Example 2: Multiple Detector Configuration

transformations:
- type: StatisticalAnomalyDetection@1
path: $.measurements[*]
targetPath: $.detectedAnomalies
detectors:
# Detect sudden temperature spikes
- path: $.temperature
method: ZScore
threshold: 3.0
minSamples: 10
# Detect pressure changes
- path: $.pressure
method: PercentChange
threshold: 20.0
minSamples: 1
# Detect flow rate deviations from moving average
- path: $.flowRate
method: MovingAverage
threshold: 15.0
windowSize: 20
minSamples: 20

Example 3: Stateless Anomaly Detection

transformations:
- type: StatisticalAnomalyDetection@1
path: $.sensorData[*]
targetPath: $.alerts
resetStatistics: true # Each run starts with fresh statistics
detectors:
- path: $.value
method: Iqr
threshold: 1.5
minSamples: 5
maxSamples: 100 # Keep only last 100 samples in memory

Example 4: Financial Monitoring with IQR

transformations:
- type: StatisticalAnomalyDetection@1
path: $.transactions[*]
targetPath: $.suspiciousTransactions
resetStatistics: false
detectors:
- path: $.amount
groupByPath: $.accountType # Separate statistics per account type
contextPath: $.transactionId
method: Iqr
threshold: 3.0 # Detect extreme outliers only
minSamples: 20
maxSamples: 500 # Sliding window of 500 transactions

Notes

  • Stateful vs Stateless: When resetStatistics is false, the node maintains statistics across pipeline runs, allowing it to learn from historical data.

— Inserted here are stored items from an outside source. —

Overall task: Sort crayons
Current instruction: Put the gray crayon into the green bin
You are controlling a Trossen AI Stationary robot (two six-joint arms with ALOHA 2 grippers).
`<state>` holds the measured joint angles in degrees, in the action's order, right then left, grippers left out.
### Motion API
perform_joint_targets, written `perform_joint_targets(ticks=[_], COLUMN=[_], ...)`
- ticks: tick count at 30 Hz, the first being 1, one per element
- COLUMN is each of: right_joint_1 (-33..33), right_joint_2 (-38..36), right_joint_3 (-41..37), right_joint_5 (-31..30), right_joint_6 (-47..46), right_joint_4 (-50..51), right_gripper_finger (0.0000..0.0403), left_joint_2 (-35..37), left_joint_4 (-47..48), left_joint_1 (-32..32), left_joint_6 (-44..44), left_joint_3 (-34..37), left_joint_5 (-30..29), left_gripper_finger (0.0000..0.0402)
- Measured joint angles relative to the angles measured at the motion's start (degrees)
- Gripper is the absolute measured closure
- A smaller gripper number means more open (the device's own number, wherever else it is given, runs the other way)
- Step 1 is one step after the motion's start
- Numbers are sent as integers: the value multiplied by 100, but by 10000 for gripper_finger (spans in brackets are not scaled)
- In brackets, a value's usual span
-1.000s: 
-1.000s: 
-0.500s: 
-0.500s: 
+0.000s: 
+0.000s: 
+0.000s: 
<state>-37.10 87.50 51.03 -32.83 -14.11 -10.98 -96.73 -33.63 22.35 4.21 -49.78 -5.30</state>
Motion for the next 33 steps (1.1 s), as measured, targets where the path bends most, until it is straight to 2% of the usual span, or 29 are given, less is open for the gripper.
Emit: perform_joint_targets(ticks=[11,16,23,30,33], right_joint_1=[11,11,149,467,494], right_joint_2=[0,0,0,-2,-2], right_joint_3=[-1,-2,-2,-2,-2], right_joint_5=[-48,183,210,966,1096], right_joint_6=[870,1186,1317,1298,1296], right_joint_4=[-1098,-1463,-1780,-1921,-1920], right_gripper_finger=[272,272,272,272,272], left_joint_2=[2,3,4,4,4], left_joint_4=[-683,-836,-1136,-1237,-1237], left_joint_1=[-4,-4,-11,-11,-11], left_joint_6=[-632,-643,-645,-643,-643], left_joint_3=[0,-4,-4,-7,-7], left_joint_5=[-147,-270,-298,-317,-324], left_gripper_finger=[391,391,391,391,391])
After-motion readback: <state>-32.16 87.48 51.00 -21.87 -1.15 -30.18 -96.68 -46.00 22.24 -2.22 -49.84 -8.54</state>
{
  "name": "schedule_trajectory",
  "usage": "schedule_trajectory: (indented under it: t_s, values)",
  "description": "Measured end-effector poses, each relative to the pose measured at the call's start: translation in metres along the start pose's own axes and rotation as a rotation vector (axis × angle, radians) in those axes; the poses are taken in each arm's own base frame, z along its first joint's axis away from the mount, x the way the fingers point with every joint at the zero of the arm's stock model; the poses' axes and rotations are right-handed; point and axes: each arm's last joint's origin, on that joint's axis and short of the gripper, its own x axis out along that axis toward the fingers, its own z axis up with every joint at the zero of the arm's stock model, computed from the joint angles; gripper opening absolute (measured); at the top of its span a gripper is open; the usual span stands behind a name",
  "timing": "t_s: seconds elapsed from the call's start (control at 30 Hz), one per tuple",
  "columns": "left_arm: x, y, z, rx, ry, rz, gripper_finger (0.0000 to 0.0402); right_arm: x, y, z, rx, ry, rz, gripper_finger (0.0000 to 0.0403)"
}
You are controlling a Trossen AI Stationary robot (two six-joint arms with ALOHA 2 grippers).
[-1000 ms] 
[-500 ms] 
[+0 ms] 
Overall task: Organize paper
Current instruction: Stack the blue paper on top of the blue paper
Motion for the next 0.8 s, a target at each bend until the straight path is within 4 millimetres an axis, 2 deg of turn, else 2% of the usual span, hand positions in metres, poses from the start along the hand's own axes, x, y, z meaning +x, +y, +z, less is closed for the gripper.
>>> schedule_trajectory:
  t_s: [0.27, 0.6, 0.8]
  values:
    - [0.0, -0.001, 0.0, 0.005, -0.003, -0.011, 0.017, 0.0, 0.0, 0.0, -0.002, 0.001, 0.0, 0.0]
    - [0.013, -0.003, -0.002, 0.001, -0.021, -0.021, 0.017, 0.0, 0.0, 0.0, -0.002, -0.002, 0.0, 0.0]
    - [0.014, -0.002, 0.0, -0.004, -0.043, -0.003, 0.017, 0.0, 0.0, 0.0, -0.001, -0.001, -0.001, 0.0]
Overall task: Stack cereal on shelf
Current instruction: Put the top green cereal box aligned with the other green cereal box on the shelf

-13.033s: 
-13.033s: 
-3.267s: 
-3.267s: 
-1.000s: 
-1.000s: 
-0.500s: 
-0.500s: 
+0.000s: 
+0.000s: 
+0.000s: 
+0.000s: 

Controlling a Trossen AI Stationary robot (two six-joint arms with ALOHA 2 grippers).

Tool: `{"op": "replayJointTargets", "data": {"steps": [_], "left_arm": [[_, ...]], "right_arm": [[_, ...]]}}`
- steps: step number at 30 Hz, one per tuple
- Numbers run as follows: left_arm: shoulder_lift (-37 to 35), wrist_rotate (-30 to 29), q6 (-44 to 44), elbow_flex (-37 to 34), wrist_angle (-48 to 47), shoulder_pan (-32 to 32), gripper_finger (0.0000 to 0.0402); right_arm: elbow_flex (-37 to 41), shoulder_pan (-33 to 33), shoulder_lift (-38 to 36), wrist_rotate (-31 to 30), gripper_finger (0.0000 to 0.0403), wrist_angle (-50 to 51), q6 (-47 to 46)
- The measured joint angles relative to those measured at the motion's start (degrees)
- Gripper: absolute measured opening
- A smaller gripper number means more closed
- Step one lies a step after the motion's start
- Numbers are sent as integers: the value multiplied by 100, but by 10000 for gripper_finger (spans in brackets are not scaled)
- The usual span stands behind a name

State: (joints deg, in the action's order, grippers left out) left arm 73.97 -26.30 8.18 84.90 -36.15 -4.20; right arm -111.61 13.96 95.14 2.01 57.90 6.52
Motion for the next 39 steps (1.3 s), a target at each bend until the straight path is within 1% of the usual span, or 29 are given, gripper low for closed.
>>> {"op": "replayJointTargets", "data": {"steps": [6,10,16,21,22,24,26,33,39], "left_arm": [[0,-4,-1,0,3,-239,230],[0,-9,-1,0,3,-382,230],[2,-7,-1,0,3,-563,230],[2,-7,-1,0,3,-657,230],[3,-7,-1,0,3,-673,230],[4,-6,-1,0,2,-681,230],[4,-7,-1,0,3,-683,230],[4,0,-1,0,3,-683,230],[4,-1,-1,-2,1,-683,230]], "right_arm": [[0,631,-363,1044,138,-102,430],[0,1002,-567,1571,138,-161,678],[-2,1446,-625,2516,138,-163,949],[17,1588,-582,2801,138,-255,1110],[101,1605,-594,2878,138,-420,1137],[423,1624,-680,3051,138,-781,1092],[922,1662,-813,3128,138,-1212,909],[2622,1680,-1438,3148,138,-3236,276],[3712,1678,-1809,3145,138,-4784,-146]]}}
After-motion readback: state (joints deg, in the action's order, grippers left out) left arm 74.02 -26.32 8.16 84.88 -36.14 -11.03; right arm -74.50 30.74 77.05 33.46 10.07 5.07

When true, each run starts fresh.
  • GroupBy: The groupByPath parameter allows separate statistical tracking for different groups (e.g., per customer, per sensor).
  • Memory Management: Use maxSamples to limit memory usage for long-running pipelines. Older samples are removed in FIFO order.
  • Context Data: The contextPath parameter includes additional information with anomaly results for better debugging and analysis.
  • Method Selection Guide:
    • Use Z-Score for normally distributed data with stable patterns
    • Use IQR for skewed data or when robust outlier detection is needed
    • Use PercentChange for detecting sudden changes in sequential data
    • Use MovingAverage for trending data with expected variations
  • Minimum Samples: Each method requires different minimum samples for reliable detection. Z-Score needs more samples (30+) for statistical validity, while PercentChange can work with just 1 previous value.